Nevertheless, this final chapter does a good job of summarizing the whole of Bishop Wright’s argument. And to utilize the familiar Nicene Creed as a frame on which to hang these new perspectives (no, not that new perspective) is a handy tool. Juxtaposing his approach with a common contemporary reading of the creed, as he does here, is also helpful for showing the reader just how far Wright has gone in expanding the common perspective without abolishing it (not all of it, anyway).
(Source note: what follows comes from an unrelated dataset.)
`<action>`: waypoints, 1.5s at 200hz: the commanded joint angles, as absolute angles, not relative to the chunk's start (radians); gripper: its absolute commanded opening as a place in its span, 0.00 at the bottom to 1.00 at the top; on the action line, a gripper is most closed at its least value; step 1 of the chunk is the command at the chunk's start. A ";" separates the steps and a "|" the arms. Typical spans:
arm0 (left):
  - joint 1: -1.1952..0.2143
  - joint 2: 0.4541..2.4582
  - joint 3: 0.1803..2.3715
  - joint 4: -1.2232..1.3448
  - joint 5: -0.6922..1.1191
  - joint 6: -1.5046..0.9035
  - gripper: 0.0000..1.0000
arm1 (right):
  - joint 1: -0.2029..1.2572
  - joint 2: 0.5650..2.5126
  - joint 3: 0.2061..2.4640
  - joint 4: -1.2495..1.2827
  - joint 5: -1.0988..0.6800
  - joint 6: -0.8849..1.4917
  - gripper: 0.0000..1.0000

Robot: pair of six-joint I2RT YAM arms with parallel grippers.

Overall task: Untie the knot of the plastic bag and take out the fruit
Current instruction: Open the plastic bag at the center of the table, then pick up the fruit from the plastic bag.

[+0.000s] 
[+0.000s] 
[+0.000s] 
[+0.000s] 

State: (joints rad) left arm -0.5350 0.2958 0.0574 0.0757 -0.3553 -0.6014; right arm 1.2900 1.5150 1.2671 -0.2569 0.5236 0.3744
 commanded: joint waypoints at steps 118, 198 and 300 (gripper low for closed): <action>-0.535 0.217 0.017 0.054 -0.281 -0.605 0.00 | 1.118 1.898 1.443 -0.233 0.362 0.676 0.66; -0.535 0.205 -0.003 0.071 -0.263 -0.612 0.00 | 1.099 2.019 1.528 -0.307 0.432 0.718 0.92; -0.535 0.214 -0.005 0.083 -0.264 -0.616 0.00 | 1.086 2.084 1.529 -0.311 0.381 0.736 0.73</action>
In the final analysis, this is a phenomenal volume. Wright’s big picture perspective (which is his MO) is exceptionally valuable and much needed for the Western church. It has been the bane of pastors and teachers within the church for years that the average Christian is more often than not biblically illiterate. That is, fewer and fewer believers actually know what’s in the Bible. Compounding the problem, we put the wrong or incomplete meanings on the parts we do know. Bishop Wright here places the gospels in their proper context and we’re the richer for it.
I’ve already begun reading Scot McKnight’s recent book, The King Jesus Gospel: The Original Good News Revisited. I’m already riveted and we’ll start exploring it here next week. It will then be fun to compare and contrast that with Wright’s book.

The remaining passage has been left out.